The expression of the genes encoding the glycolytic enzymes pyruvate kinase and L-lactate dehydrogenase is subject to carbon source dependent regulation since higher activities of both enzymes were measured in cells grown on glucose compared to cells grown on galactose. The genes encoding pyruvate kinase and L-lactate dehydrogenase are located in an operon structure together with the gene encoding the glycolytic enzyme phosphofructokinase (Llanos et al., 1992; Llanos et al., 1993). This operon, designated las for lactic acid synthesis, contains a cre site in the promoter region and is therefore a likely candidate for CcpA-mediated regulation. The inactivation of the ccpA gene resulted in a four-fold reduction of the transcription of the las operon genes indicating that CcpA acts as a transcriptional activator. CcpA has been reported to act as a transcriptional activator of the Bacillus subtilis alsS and ackA genes encoding a-acetolactate synthase and acetate kinase, respectively (Grundy et al., 1993; Renna et al., 1993). However, the CcpA-mediated transcriptional activation of the L. lactis las operon is the first report of transcriptional control of genes encoding enzymes involved in the central carbohydrate metabolism in Gram-positive bacteria.
The lower transcription level of the las operon was reflected in reduced activities of pyruvate kinase and L-lactate dehydrogenase, resulting in a lower production of L-lactate. Furthermore, the fermentation pattern after growth on glucose had changed from almost homolactic, in case of the wild-type strain, to a more mixed-acid pattern in the ccpA knock out strain. The observation that the B. subtilis ccpA was capable of complementing the transcriptional activation, combined with the presence of cre sites in the promoter regions of glycolytic genes of different Gram-positive bacteria, strongly suggests that the observed transcriptional activation of glycolytic genes is not limited to L. lactis.

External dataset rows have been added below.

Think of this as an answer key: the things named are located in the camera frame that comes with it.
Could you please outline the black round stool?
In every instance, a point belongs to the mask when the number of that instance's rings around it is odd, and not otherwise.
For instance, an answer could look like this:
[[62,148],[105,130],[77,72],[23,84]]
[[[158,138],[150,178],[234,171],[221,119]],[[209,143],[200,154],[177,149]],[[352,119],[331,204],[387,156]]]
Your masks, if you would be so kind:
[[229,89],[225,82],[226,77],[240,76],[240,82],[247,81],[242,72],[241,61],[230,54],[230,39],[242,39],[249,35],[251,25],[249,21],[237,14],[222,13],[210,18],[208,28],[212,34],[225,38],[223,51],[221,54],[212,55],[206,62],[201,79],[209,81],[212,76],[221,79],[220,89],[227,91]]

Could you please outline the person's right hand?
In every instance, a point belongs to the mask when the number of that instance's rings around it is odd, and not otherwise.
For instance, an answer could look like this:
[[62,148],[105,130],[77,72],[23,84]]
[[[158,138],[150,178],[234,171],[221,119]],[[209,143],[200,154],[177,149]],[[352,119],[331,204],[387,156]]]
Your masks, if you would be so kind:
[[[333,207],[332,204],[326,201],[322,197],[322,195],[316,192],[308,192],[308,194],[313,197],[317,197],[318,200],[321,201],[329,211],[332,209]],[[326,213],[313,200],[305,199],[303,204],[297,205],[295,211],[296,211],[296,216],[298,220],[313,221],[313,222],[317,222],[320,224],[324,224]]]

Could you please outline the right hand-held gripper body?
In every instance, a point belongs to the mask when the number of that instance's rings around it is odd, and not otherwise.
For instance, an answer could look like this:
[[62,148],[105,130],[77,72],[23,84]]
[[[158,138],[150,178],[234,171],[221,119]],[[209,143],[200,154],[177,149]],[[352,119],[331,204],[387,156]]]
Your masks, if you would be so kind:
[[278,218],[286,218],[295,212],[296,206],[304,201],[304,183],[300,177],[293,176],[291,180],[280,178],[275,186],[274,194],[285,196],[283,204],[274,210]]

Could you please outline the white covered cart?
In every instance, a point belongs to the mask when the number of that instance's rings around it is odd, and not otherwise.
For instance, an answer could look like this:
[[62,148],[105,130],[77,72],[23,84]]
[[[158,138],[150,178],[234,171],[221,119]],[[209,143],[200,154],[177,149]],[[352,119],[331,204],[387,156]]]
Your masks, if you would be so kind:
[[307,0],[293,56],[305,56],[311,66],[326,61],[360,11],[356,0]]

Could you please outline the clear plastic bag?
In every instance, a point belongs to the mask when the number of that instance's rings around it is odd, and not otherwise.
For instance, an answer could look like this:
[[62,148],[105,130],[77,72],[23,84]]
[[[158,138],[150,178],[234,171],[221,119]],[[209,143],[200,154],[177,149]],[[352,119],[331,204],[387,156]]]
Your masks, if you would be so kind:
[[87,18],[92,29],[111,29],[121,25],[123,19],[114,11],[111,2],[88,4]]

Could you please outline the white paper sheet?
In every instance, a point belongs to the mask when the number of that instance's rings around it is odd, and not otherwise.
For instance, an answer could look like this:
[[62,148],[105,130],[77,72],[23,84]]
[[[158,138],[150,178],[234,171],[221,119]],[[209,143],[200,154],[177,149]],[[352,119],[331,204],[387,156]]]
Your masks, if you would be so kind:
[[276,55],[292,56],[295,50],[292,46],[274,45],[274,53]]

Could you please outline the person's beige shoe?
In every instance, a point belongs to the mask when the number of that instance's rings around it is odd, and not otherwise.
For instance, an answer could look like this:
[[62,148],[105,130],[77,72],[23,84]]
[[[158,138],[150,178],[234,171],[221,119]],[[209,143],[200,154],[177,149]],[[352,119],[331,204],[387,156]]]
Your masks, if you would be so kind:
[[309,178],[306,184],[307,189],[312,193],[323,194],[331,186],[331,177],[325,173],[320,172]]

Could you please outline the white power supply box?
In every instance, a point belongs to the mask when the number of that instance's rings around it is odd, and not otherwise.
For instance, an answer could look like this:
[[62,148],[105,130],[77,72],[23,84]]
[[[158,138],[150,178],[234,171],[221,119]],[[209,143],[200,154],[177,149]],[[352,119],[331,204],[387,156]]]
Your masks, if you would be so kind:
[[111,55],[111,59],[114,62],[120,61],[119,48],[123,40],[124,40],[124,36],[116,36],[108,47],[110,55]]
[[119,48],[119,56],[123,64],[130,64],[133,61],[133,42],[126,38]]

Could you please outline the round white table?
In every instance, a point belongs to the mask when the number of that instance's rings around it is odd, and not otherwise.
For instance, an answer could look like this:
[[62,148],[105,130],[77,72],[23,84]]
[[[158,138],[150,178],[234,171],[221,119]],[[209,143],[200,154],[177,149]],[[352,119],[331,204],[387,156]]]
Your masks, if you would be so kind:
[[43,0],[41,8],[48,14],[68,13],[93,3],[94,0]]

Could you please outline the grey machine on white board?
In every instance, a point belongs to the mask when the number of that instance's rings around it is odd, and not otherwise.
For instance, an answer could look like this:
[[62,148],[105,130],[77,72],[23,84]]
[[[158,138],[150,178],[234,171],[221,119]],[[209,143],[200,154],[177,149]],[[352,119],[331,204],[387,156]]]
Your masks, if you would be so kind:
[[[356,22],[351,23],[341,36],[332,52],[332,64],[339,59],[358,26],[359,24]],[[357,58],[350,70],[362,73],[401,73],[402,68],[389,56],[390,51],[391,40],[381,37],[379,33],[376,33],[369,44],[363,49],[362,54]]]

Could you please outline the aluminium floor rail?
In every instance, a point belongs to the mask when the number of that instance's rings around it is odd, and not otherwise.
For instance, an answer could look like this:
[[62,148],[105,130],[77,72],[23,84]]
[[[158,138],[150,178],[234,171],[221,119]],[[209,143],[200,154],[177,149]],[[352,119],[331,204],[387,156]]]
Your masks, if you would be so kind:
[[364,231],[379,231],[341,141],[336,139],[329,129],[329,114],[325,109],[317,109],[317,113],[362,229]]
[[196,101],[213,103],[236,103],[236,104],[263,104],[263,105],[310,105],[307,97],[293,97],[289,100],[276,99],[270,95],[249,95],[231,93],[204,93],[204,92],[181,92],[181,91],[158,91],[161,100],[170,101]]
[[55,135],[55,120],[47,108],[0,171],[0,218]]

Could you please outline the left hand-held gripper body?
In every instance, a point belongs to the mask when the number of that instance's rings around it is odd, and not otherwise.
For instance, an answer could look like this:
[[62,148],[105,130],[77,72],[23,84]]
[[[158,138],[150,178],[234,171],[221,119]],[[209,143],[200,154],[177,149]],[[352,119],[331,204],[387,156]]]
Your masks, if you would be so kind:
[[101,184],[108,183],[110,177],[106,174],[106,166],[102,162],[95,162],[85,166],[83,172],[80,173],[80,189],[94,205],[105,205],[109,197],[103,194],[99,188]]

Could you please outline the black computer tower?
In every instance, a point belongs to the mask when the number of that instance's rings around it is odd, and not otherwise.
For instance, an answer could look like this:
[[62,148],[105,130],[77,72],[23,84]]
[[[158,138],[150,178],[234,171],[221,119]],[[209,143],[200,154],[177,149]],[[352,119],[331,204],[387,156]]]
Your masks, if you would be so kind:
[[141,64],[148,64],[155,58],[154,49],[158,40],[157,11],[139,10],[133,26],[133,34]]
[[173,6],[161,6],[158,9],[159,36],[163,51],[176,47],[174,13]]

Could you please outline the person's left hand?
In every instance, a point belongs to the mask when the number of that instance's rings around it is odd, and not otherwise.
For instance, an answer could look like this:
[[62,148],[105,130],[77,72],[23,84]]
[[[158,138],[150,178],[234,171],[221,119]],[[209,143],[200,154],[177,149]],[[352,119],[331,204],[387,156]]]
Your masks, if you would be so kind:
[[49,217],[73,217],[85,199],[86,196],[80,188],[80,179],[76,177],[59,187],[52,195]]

The analysis of the L. lactis ptsHI genes is described in Chapter 5. The ptsHI operon is transcribed as a 2.0-kb transcript from a single promoter mapped upstream of the ptsH gene. Furthermore, a 0.3-kb transcript was detected that contained only the ptsH gene. This transcript originates from the ptsH promoter and terminates at a stem-loop structure located downstream of the ptsH gene. This transcriptional organization most likely results in a higher expression of the ptsH gene, explaining the higher amount of HPr protein compared to enzyme I as observed in several bacteria, including Staphylococcus carnosus (Kohlbrecher et al., 1992).
The expression of the ptsHI genes appeared to be regulated since lower transcription levels were observed when the cells were grown on the non-PTS sugar galactose compared to the PTS sugar glucose. Induction of the ptsHI expression by glucose has also been observed in Bacillus subtilis and allows the cell to control the activity of the PTS in response to the carbon source availability (Stülke et al., 1997). The glucose induction of the Bacillus subtilis ptsHI genes is mediated via an antitermination mechanism and is dependent of a characteristic terminator structure located upstream of the ptsH gene. Because no obvious recognition sites for transcriptional regulators could be identified at relevant positions in the L. lactis ptsHI operon, the mechanism by which the transcriptional control of this operon operates remains to be clarified.
The disruption of both the ptsH and the ptsI genes resulted in the absence of growth on sucrose and fructose, indicating that these sugars are exclusively taken up by the PTS. The growth rate on glucose was severely reduced, suggesting that in addition to the PTS, another glucose uptake system is present. This finding is in agreement with the results of Thompson and coworkers who presented biochemical evidence that L. lactis uses the PTS and a non-PTS permease for the uptake of glucose (Thompson et al., 1985). Complementation of the ptsH and ptsI genes with the appropriate L. lactis genes under the control of an inducible promoter confirmed the functionality of both genes. Furthermore, the growth rate on galactose and maltose, two sugars that are most likely taken up via a non-PTS system was reduced two-fold. This observation suggests an involvement of the PTS with either protein activities involved in the galactose and maltose catabolism or the regulation of the expression of the encoding genes. In Gram-positive bacteria, the PTS has been reported to control catabolic pathways, like the Bacillus subtilis levanase or glycerol pathways (Stülke et al., 1995; Charrier et al., 1997) or the lactose uptake in Streptococcus thermophilus (Poolman et al., 1995), by HPr(His-P)-dependent phosphorylation of either enzymes or regulatory proteins resulting in enhanced or reduced activities.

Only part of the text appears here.